Simulating image coaddition with the Nancy Grace Roman Space Telescope: II. Analysis of the simulated images and implications for weak lensing

Abstract

One challenge for applying current weak lensing analysis tools to the Nancy Grace Roman Space Telescope is that individual images will be undersampled. Our companion paper presented an initial application of Imcom - an algorithm that builds an optimal mapping from input to output pixels to reconstruct a fully sampled combined image - on the Roman image simulations. In this paper, we measure the output noise power spectra, identify the sources of the major features in the power spectra, and show that simple analytic models that ignore sampling effects underestimate the power spectra of the coadded noise images. We compute the moments of both idealized injected stars and fully simulated stars in the coadded images, and their 1- and 2-point statistics. We show that the idealized injected stars have root-mean-square ellipticity errors (1 - 6) x 10-4 per component depending on the band; the correlation functions are >= 2 orders of magnitude below requirements, indicating that the image combination step itself is using a small fraction of the overall Roman 2nd moment error budget, although the 4th moments are larger and warrant further investigation. The stars in the simulated sky images, which include blending and chromaticity effects, have correlation functions near the requirement level (and below the requirement level in a wide-band image constructed by stacking all 4 filters). We evaluate the noise-induced biases in the ellipticities of injected stars, and explain the resulting trends with an analytical model. We conclude by enumerating the next steps in developing an image coaddition pipeline for Roman.

Figures (20)

• Figure 1: Coadded injected GalSim stars (left), white noise (center) and $1/f$ noise (right) realizations, displayed as 3-color F184 (red)/J129 (green)/Y106 (blue) combinations. Each image shows a $700\times 700$ output pixel ($17.5\times 17.5$ arcsec) region of the coadded images, from the gsstar14, whitenoise1, and 1fnoise2 layers, respectively. The color scale is a fourth-root stretch (0 to 0.2 input flux per input pixel) in the injected star image (left); and for the noise realizations it is linear, spanning $\pm 1.25$ (center) or $\pm 4$ (right) in input units. Note that the input white noise layer leads to output noise correlated on the scale of the input pixels, whereas the $1/f$ noise layer shows the characteristic striping at each of the 2 input rolls. These rolls are at different angles in each filter, hence the color pattern. The region shown is $270\le x<970$, $301\le y<1001$ of block (2,30).

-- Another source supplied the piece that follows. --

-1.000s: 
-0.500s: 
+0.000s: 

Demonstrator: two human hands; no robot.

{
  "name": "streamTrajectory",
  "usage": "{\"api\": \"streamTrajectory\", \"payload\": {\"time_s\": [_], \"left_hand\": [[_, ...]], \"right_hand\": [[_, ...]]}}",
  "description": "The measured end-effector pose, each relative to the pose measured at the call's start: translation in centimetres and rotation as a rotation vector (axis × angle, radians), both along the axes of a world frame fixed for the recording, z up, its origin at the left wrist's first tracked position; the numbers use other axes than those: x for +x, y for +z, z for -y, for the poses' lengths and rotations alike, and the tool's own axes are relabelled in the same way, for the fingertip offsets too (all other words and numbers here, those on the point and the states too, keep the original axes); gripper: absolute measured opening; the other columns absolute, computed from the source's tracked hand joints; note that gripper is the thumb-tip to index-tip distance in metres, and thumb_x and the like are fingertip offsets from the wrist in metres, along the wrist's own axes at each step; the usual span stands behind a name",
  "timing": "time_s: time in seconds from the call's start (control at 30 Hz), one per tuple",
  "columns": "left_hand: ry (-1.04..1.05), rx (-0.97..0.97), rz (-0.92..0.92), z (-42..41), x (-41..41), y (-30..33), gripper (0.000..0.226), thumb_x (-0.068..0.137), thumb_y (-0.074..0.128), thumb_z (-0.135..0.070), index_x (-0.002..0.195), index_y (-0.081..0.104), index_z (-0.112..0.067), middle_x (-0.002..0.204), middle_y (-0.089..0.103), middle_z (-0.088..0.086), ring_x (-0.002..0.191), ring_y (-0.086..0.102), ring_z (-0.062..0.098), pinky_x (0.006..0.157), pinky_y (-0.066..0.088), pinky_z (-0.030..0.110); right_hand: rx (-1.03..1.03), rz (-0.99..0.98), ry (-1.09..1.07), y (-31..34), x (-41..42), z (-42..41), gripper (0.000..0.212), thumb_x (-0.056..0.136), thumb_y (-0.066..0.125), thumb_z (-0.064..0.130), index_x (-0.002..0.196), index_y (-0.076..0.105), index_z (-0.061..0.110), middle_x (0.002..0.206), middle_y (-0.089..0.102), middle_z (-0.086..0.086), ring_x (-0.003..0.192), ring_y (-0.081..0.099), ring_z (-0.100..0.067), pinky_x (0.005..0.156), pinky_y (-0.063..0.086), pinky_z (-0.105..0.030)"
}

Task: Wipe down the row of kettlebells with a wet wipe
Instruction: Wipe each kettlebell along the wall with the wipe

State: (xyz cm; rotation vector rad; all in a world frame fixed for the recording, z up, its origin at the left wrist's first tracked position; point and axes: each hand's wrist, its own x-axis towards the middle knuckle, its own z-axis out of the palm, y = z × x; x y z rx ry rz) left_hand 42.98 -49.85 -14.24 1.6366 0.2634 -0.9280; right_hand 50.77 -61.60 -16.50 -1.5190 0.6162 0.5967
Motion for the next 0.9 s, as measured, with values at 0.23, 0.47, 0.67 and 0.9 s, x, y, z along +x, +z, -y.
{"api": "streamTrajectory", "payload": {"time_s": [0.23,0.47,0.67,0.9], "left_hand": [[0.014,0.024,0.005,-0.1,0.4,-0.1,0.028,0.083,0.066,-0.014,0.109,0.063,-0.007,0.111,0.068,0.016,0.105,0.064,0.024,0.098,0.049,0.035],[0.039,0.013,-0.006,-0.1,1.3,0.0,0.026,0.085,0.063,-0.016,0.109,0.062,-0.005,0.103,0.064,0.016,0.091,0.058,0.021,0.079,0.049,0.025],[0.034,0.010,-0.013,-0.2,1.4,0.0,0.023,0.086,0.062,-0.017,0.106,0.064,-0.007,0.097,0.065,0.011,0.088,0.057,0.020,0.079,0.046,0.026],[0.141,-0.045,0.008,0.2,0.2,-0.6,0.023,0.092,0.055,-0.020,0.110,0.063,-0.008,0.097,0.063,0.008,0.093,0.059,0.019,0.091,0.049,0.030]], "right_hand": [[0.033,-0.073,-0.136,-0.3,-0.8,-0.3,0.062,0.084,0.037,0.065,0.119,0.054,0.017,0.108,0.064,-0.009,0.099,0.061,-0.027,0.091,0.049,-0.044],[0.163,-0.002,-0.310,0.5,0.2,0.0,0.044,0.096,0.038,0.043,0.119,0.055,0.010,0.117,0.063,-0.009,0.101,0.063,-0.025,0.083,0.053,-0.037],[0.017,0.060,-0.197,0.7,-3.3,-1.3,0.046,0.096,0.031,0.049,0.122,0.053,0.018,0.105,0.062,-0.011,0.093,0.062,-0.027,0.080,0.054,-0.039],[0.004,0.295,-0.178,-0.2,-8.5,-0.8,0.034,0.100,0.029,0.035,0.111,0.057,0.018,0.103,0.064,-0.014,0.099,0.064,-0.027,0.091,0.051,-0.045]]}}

• Figure 2: 2D averaged power spectrum of the white noise field of each band, plotted on a logarithmic color scale. The horizontal and vertical axes show wave vector components ($u$ and $v$ respectively) ranging from $-20$ to $+20$ cycles arcsec$^{-1}$. The color scale shows the power $P(u, v)$ in units of arcsec$^2$ (Eq. \ref{['eq:P2D']}). The minimum and maximum values of each power spectrum are as follows: $6.6 \times 10^{-8}$ to $6.7 \times 10^{-3}$ for Y106; $3.4 \times 10^{-8}$ to $3.5 \times 10^{-3}$ for J129; $5.9 \times 10^{-8}$ to $3.2 \times 10^{-3}$ for H158; and $2.0 \times 10^{-8}$ to $4.8 \times 10^{-3}$ for F184.

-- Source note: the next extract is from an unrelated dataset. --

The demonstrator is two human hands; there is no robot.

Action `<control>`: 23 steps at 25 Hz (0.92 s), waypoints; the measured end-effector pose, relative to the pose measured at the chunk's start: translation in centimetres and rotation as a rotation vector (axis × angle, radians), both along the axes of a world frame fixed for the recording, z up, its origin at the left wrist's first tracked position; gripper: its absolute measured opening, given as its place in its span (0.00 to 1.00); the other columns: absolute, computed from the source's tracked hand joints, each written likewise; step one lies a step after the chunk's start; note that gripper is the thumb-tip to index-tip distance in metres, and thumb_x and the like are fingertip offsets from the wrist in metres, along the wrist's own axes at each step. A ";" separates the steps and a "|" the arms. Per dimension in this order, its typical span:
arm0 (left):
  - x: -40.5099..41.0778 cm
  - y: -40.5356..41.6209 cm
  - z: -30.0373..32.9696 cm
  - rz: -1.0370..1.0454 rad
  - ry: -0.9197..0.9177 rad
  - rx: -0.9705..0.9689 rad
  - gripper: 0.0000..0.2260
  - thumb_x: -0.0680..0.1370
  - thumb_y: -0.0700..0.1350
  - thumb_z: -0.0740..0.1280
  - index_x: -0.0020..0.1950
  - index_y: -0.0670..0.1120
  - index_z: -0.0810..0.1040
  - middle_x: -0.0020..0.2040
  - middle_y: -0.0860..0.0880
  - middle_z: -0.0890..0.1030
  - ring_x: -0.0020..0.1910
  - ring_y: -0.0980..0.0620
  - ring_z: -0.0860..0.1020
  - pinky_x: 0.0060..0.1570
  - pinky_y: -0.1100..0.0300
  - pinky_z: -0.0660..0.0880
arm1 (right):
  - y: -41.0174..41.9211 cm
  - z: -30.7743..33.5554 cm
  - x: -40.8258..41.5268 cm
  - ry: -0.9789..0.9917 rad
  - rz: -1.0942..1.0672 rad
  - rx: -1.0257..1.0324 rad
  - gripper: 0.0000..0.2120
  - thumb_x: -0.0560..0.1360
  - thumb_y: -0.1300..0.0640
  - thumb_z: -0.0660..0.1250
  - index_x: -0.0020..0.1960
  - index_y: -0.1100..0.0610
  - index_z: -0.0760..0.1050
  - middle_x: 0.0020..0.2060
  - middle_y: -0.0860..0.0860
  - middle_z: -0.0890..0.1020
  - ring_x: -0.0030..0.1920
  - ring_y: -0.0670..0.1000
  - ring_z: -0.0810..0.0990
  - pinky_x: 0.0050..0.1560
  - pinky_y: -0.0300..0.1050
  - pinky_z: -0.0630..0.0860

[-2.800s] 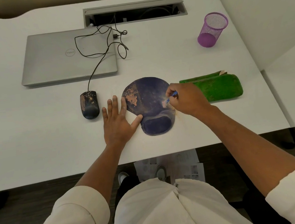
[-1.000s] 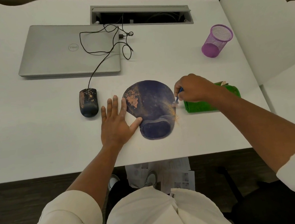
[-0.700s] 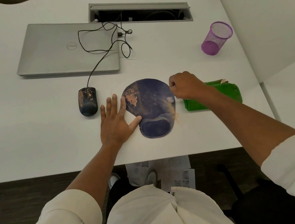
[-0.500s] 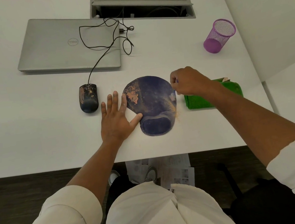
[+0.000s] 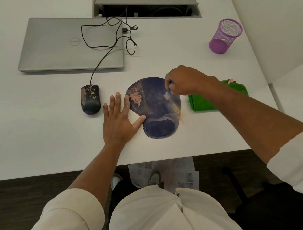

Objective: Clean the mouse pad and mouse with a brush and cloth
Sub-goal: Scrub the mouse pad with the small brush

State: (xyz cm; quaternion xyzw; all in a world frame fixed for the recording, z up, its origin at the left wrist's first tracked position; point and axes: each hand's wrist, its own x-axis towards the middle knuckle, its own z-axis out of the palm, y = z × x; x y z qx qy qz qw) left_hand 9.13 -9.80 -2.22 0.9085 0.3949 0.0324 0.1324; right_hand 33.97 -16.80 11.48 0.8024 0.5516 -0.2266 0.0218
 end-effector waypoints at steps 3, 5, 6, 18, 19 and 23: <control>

• Figure 3: The 2D averaged power spectrum of the coadded $1/f$ noise field of each band, plotted on a logarithmic color scale. The horizontal and vertical axes show wave vector components ($u$ and $v$ respectively) ranging from $-20$ to $+20$ cycles arcsec$^{-1}$. The color scale shows the power $P(u, v)$ in units of arcsec$^2$ (Eq. \ref{['eq:P2D']}). The minimum and maximum values of each power spectrum are as follows: $1.8 \times 10^{-6}$ to $5.4 \times 10^1$ for Y106; $8.5 \times 10^{-7}$ to $4.6 \times 10^1$ for J129; $6.9 \times 10^{-7}$ to $4.8 \times 10^1$ for H158; and $2.1 \times 10^{-7}$ to $5.6 \times 10^1$ for F184. The X-shape, $+$ sign, spots (in H158 and F184), and vertical fringes (in J129) are discussed in the main text.

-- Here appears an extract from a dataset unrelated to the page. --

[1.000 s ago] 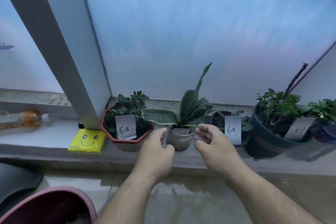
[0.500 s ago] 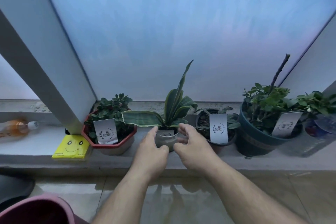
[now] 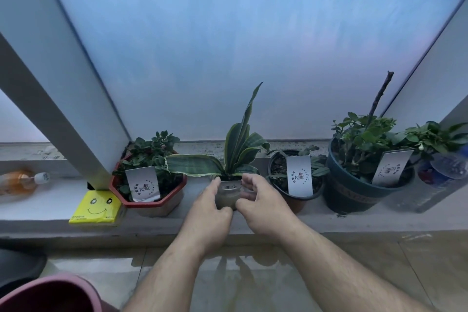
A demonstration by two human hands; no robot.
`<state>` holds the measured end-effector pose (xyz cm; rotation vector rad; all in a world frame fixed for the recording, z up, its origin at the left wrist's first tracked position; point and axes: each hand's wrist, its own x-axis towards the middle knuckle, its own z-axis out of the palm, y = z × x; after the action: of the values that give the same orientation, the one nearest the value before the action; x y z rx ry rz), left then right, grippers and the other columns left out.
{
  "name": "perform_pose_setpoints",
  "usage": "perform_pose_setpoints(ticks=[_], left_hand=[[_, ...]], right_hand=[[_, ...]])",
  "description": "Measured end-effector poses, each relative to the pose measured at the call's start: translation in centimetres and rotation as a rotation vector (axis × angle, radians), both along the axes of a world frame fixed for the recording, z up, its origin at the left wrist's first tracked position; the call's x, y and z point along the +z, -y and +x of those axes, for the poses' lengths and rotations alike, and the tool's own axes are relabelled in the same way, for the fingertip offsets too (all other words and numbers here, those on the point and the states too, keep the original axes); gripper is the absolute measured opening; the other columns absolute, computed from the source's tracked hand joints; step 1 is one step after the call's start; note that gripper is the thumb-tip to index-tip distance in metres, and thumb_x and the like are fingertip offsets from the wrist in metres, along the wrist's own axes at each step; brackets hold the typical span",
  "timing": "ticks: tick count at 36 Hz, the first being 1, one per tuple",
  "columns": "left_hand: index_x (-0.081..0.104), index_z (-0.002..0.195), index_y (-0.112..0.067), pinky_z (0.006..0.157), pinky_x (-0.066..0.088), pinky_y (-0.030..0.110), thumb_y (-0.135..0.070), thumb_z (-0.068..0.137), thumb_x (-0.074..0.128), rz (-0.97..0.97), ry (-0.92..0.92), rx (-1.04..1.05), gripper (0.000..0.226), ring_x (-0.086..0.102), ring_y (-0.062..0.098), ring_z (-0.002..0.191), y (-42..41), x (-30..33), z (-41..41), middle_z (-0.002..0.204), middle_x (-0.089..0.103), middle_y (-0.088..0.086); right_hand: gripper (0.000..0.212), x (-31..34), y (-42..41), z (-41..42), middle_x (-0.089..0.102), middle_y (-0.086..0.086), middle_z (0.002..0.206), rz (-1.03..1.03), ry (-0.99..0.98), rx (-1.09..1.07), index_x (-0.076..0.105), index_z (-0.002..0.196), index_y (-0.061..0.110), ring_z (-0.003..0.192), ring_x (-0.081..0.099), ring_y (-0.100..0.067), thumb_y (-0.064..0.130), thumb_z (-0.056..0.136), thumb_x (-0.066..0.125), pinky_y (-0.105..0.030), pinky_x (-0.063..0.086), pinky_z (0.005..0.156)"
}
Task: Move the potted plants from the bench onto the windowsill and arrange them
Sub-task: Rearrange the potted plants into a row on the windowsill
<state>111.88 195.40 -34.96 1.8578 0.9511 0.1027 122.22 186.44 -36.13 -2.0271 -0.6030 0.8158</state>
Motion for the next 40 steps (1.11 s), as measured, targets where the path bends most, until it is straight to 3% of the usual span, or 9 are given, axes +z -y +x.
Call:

• Figure 4: Top row: 1D power spectra for the output white noise fields in each filter. Bottom row: 1D power spectra for the output $1/f$ noise fields in each filter. Each filter's spectra are divided into five even-width bins of mean coverage ("mc" in short), and plotted against the analytical expectation for noise power spectra for combining 5 exposures in the absence of sampling issues (see Appendix \ref{['app:out-noise']} for derivations).
• Figure 5: Zoomed in image of the central features in the input white noise power spectra. By stretching the color scale we can see more clearly that the zero-wavenumber modes do not contribute the most to power in the output noise, particularly in Y106.